_ACTION ITEM_. Look below for the line containing "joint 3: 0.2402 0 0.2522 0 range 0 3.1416" and the line containing "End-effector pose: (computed"; repeat exactly those two lines and all lines between them, and nothing else.
───── GIVEN INFORMATION
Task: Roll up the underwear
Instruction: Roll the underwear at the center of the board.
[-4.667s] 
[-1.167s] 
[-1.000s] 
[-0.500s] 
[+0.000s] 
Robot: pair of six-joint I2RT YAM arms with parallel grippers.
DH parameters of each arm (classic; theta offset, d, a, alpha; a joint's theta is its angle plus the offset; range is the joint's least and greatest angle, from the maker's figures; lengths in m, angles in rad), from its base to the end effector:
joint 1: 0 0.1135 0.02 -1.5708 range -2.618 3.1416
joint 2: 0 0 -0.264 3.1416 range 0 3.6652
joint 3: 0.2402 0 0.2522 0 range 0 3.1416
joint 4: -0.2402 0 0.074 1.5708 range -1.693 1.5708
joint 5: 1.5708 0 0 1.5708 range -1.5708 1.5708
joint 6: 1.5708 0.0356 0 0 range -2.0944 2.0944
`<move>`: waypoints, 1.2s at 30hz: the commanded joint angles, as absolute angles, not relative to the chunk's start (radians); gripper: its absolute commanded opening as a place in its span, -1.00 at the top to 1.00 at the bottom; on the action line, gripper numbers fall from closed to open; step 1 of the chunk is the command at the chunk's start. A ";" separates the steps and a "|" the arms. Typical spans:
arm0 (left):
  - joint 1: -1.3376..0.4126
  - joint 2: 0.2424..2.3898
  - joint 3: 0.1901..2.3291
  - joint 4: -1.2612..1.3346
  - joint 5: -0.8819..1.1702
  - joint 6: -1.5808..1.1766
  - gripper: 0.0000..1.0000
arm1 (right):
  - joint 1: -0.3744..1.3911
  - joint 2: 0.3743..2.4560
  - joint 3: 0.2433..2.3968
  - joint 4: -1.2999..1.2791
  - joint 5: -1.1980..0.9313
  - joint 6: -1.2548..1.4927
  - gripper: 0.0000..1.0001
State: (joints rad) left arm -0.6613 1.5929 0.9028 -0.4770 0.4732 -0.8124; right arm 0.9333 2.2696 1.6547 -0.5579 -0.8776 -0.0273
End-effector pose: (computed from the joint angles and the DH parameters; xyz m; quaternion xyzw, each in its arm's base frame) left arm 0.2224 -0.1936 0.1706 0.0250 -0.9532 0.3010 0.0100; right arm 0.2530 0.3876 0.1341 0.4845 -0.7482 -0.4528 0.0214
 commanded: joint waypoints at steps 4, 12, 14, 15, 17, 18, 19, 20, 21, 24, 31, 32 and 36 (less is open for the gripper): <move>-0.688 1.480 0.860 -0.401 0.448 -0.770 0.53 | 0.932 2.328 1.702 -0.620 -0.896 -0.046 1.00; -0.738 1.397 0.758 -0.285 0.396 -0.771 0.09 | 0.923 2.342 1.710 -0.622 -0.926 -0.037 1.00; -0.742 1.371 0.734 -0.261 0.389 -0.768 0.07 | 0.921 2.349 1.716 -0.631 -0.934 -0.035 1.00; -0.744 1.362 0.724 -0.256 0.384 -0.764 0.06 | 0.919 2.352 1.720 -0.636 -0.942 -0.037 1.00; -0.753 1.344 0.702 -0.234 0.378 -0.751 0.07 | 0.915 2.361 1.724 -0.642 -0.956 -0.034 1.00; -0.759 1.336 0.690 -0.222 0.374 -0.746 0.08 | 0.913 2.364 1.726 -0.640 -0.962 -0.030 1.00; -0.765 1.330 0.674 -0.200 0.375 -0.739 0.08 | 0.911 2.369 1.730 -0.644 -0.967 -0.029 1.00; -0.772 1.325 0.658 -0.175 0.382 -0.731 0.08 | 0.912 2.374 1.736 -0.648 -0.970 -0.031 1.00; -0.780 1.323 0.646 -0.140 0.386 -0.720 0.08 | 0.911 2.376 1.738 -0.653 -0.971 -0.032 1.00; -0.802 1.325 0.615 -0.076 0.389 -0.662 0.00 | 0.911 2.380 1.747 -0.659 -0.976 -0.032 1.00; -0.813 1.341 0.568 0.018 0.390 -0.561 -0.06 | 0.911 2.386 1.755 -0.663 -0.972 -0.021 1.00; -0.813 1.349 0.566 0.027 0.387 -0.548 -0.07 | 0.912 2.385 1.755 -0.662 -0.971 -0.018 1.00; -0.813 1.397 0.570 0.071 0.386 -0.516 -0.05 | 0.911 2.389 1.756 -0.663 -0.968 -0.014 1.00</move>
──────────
_WRITTEN ANSWER_.
joint 3: 0.2402 0 0.2522 0 range 0 3.1416
joint 4: -0.2402 0 0.074 1.5708 range -1.693 1.5708
joint 5: 1.5708 0 0 1.5708 range -1.5708 1.5708
joint 6: 1.5708 0.0356 0 0 range -2.0944 2.0944
`<move>`: waypoints, 1.2s at 30hz: the commanded joint angles, as absolute angles, not relative to the chunk's start (radians); gripper: its absolute commanded opening as a place in its span, -1.00 at the top to 1.00 at the bottom; on the action line, gripper numbers fall from closed to open; step 1 of the chunk is the command at the chunk's start. A ";" separates the steps and a "|" the arms. Typical spans:
arm0 (left):
  - joint 1: -1.3376..0.4126
  - joint 2: 0.2424..2.3898
  - joint 3: 0.1901..2.3291
  - joint 4: -1.2612..1.3346
  - joint 5: -0.8819..1.1702
  - joint 6: -1.5808..1.1766
  - gripper: 0.0000..1.0000
arm1 (right):
  - joint 1: -0.3744..1.3911
  - joint 2: 0.3743..2.4560
  - joint 3: 0.2433..2.3968
  - joint 4: -1.2999..1.2791
  - joint 5: -1.1980..0.9313
  - joint 6: -1.2548..1.4927
  - gripper: 0.0000..1.0001
State: (joints rad) left arm -0.6613 1.5929 0.9028 -0.4770 0.4732 -0.8124; right arm 0.9333 2.2696 1.6547 -0.5579 -0.8776 -0.0273
End-effector pose: (computed from the joint angles and the DH parameters; xyz m; quaternion xyzw, each in its arm's base frame) left arm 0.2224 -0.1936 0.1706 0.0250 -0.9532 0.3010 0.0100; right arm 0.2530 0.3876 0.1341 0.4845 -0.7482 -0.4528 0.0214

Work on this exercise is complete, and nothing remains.